Q: What inspired you to write Cash and Gravity, and how did you create your character Chevy?
A: It was inspired by a cross-country drive with my husband. We started talking about technology that could change the world, and the conversation morphed into a big what if premise. What if the government quit funding science and corporations pursued science instead? What would that world look like? How would society work?
And from there, I realized I had a pretty cool premise for a story, but without characters, all I had was a premise. So we brainstormed Chevy, and then Dolon, and Izan. At the time I think my husband thought we were just passing time while we drove across Nevada, but I was like, I could write this! And so I did.
But Chevy changed A LOT while I drafted. I wrote the story in 2020 and it sold in 2025. In that time I got multiple promotions, moved twice and got an MFA in creative writing from the University of Riverside California, Palm Desert, and so the Chevy we dreamed up on that fateful car ride half a decade ago was only a shadow of who she is today.
Q: How did you create the world in which the story is set?
A: I am not a huge fan of dystopia fiction because I find it really hopeless. I
also think that the 2020s have been really tumultuous in America.
I wanted to write a story about a near future where things did not all go right, but people were still hopeful and doing their best. And Chevy is always doing her best, despite often messing it up. And the more I spent time learning who she was, the clearer the world became.
Q: The writer Ivy Pochoda said of Chevy, “Pring ushers in one of the most badass main characters in recent memory.” What do you think of that assessment?
A: Ha. I mean, I love it? It’s super flattering, and I hope my work lives up to the hype.
Q: Did you know how the novel would end before you started writing it, or did you make many changes along the way?

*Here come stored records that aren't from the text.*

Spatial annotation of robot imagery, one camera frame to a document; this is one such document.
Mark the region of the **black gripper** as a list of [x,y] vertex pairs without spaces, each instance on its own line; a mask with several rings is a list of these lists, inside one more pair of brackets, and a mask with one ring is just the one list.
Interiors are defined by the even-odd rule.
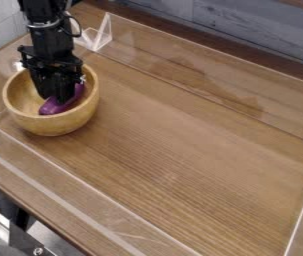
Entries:
[[29,21],[26,27],[32,44],[17,48],[22,67],[33,77],[38,96],[46,99],[54,94],[57,102],[64,104],[74,96],[74,84],[81,76],[82,61],[73,55],[73,39],[81,33],[73,32],[69,19]]

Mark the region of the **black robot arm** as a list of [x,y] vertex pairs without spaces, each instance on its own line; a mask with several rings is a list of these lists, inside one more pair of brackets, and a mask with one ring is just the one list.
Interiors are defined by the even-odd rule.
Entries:
[[17,0],[26,18],[30,45],[20,45],[22,67],[28,70],[36,91],[42,99],[56,98],[65,104],[74,96],[82,61],[73,55],[73,33],[66,13],[69,0]]

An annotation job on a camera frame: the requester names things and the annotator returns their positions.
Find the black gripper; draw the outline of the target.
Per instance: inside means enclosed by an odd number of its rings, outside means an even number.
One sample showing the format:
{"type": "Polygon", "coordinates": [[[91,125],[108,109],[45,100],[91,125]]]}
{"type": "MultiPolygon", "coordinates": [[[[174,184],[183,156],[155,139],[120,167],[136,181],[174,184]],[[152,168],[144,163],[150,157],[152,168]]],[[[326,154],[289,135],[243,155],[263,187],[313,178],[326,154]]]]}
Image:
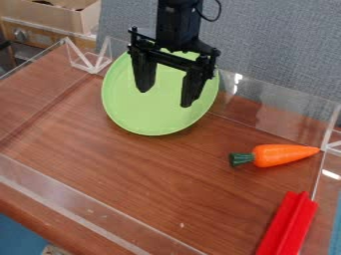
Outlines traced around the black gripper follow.
{"type": "Polygon", "coordinates": [[[155,84],[156,67],[163,64],[186,71],[182,79],[181,103],[189,108],[199,98],[203,86],[213,77],[219,51],[199,38],[201,21],[215,22],[202,13],[201,6],[159,6],[156,27],[152,30],[134,26],[130,29],[128,53],[136,87],[142,93],[155,84]]]}

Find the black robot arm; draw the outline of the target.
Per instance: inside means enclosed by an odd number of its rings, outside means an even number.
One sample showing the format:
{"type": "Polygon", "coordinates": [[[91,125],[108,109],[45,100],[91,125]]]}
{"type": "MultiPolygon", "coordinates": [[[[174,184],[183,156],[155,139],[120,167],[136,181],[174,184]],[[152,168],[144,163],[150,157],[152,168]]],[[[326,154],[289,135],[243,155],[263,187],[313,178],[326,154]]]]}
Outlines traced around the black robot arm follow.
{"type": "Polygon", "coordinates": [[[199,39],[201,20],[215,22],[202,14],[203,0],[159,0],[154,34],[134,26],[130,29],[128,54],[136,87],[147,92],[156,80],[158,64],[185,71],[181,102],[183,108],[199,98],[205,83],[214,76],[217,48],[199,39]]]}

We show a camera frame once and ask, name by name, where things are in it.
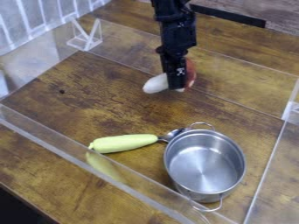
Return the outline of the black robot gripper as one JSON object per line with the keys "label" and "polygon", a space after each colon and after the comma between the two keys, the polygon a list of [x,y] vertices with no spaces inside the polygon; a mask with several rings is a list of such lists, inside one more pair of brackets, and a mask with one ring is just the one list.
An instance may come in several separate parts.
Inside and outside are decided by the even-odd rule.
{"label": "black robot gripper", "polygon": [[181,89],[186,81],[186,62],[182,57],[196,46],[196,17],[154,17],[160,24],[160,54],[162,72],[166,74],[168,88]]}

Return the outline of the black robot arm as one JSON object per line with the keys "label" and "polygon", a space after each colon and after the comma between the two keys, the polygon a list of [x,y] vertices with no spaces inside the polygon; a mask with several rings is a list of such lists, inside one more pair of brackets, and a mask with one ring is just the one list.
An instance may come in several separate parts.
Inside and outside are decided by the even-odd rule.
{"label": "black robot arm", "polygon": [[153,18],[160,24],[160,55],[168,88],[181,89],[186,83],[188,49],[196,46],[196,15],[186,7],[190,0],[150,0]]}

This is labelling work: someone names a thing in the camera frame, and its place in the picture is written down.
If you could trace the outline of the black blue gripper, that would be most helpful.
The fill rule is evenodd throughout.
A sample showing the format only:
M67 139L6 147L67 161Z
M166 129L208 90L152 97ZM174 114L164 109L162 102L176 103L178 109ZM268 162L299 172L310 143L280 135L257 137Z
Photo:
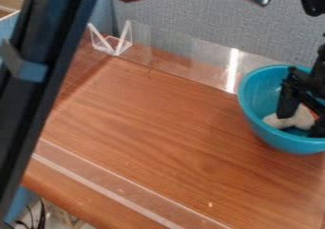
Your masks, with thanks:
M318 50L311 72L297 67L288 68L288 77L281 83L277 117L291 118L302 104L306 104L316 114L325 114L325 43ZM315 117L310 137L325 138L325 115Z

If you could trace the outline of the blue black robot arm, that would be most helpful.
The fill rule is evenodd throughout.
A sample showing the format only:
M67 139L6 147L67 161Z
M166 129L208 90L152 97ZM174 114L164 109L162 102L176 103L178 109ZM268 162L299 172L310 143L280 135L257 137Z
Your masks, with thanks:
M267 6L271 0L251 0ZM302 0L310 16L325 0ZM25 0L0 43L0 229L97 0Z

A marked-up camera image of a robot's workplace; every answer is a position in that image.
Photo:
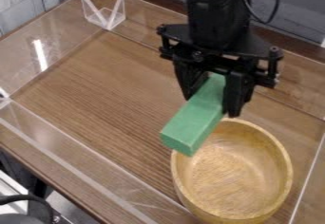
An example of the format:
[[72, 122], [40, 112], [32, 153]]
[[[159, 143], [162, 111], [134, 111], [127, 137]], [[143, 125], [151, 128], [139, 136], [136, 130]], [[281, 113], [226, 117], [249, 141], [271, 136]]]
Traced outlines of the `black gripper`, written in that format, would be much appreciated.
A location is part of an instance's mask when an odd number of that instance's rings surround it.
[[241, 114], [257, 85], [275, 85], [282, 50], [250, 29], [257, 17], [251, 0], [186, 0], [187, 22], [158, 27], [162, 57], [174, 64], [185, 99], [189, 100], [213, 73], [225, 77], [222, 110]]

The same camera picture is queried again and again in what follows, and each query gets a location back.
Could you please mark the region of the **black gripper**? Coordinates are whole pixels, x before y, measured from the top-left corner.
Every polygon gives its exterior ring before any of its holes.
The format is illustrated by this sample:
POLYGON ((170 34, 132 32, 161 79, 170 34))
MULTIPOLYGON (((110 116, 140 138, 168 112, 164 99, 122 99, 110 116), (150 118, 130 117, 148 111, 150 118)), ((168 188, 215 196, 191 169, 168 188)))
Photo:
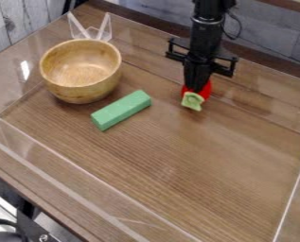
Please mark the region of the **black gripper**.
MULTIPOLYGON (((173 37, 168 40, 169 48, 166 57, 174 61, 184 62, 187 54, 176 51, 173 48, 177 46, 187 51, 191 51, 191 39, 173 37)), ((184 64, 185 86, 195 92, 201 92, 209 82, 212 73, 220 74, 225 77, 233 77, 236 65, 240 58, 229 52, 223 46, 208 56, 200 54, 191 54, 193 61, 205 63, 208 65, 197 65, 192 62, 184 64)))

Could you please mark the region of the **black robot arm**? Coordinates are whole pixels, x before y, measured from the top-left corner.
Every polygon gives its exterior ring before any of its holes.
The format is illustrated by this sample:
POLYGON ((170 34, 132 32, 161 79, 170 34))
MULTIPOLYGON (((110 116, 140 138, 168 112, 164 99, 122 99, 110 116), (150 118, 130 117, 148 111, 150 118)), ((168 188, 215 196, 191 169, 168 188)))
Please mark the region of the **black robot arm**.
POLYGON ((237 5, 236 0, 193 0, 189 38, 170 38, 166 57, 184 66, 185 87, 200 93, 211 76, 233 77, 239 57, 221 46, 225 15, 237 5))

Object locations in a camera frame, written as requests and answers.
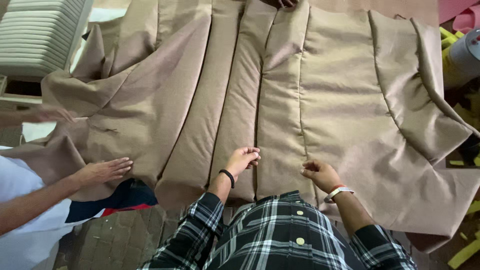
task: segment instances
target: black bracelet
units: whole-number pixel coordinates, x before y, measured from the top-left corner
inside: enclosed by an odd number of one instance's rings
[[[227,170],[224,170],[224,169],[221,169],[218,173],[222,173],[222,172],[230,178],[230,181],[232,182],[232,188],[234,188],[235,187],[235,180],[233,180],[233,175],[231,173],[229,173]]]

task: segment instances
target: blurred hand
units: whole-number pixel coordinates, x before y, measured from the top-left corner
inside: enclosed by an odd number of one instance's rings
[[[277,0],[282,8],[291,8],[297,5],[299,0]]]
[[[40,123],[48,121],[75,122],[73,116],[64,108],[40,107],[19,112],[22,122]]]
[[[132,167],[133,161],[122,158],[107,162],[88,163],[85,167],[71,175],[81,187],[101,184],[122,178]]]
[[[256,147],[242,147],[233,151],[230,156],[225,170],[232,174],[235,182],[238,176],[243,170],[251,169],[253,166],[258,165],[258,161],[261,157],[258,154],[260,149]]]
[[[336,185],[342,184],[335,169],[320,160],[309,160],[302,164],[304,169],[300,173],[310,178],[323,192],[329,193]]]

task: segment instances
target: plaid shirt
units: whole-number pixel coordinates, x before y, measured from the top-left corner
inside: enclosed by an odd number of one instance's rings
[[[357,230],[348,245],[298,191],[259,200],[229,226],[223,225],[222,212],[216,195],[203,194],[139,269],[417,269],[379,225]]]

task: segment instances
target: red thread bracelet
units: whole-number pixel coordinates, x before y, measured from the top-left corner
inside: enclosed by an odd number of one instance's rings
[[[327,193],[327,194],[330,194],[330,193],[334,192],[334,191],[335,191],[337,188],[339,188],[339,187],[347,187],[347,186],[344,185],[344,184],[338,184],[338,185],[334,186],[334,187],[330,190],[330,192]]]

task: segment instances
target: white upholstered furniture
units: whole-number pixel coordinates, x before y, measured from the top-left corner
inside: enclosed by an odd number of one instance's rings
[[[93,0],[10,0],[0,21],[0,74],[44,77],[64,69]]]

A: Oh, this novel has been redrafted and redrafted and redrafted. I have no idea how many drafts I wrote. When I started it had four POVs, Chevy was male, Izan was female, and all sorts of other things were happening.
I always knew the end though, although I altered it a little once I got several years in. But this novel is a lecture on the power of revision. Never quit revising, even though you hate it.
Q: What are you working on now?
A: I am currently finalizing book two to turn into Diversion Books. So Chevy and the crew will return!
Q: Anything else we should know?
A: Thank you so much for taking the time to read my work and interview me. It’s really humbling. I appreciate it so much.